[Data entries]
------------------------------------------------

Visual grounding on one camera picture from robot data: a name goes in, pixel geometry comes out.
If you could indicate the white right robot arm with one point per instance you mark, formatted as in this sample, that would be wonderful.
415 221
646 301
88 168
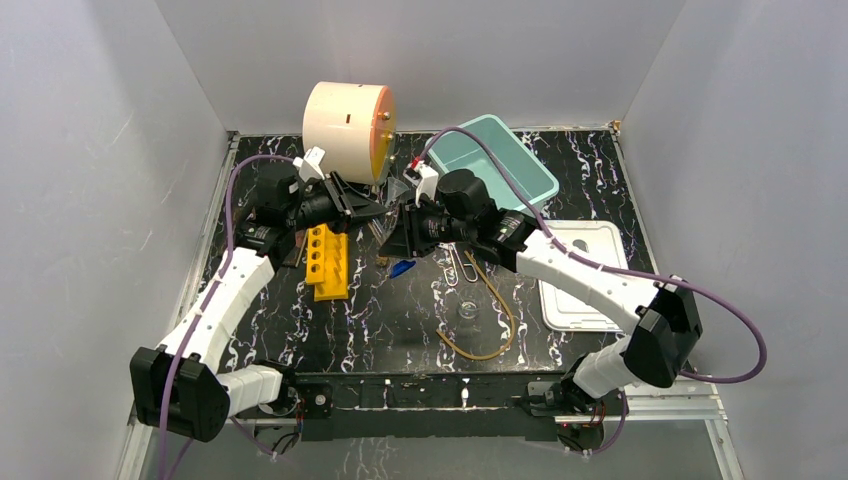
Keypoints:
659 319

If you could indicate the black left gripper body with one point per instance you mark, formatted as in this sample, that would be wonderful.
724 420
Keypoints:
338 198

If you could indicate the white cylindrical drum device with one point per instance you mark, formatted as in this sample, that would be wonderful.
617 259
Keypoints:
355 124

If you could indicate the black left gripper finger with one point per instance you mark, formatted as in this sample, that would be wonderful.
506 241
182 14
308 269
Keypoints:
356 209
340 187

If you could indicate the tan rubber tubing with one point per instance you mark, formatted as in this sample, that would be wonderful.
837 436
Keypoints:
494 332

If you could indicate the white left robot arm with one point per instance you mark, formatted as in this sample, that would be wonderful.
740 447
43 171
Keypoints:
177 385

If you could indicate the small clear glass beaker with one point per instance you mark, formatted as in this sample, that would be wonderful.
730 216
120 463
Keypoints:
468 312

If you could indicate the aluminium frame rail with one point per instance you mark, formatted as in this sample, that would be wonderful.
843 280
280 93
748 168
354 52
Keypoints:
686 400

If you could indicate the white bin lid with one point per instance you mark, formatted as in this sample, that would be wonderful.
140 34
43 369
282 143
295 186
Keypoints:
583 298

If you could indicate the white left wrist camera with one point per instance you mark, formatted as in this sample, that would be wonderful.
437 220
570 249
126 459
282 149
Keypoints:
310 162

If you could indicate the yellow test tube rack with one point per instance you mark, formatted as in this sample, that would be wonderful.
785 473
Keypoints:
327 264

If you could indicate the clear plastic funnel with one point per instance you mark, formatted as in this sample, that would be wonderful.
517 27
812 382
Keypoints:
395 192

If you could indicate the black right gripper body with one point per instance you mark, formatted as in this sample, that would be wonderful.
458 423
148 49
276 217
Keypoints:
438 228

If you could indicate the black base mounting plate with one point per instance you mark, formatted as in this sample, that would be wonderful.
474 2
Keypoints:
442 405

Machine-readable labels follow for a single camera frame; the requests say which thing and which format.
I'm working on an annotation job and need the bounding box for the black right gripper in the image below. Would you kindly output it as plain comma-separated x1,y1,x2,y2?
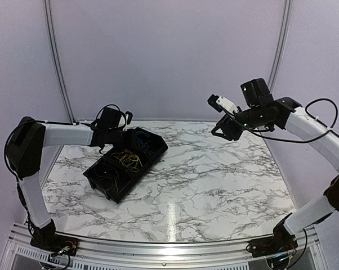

------------------------------------------------

• [TASK TO COMPLETE] Lines that hold "frame" are the ones to copy, so pick each out from the data.

• [REPLY]
If you could indicate the aluminium frame rail with one point per instance you mark, formatted as in this sample, that would be wonderful.
Machine-readable labels follow for a single camera frame; the requests say which thing and which format.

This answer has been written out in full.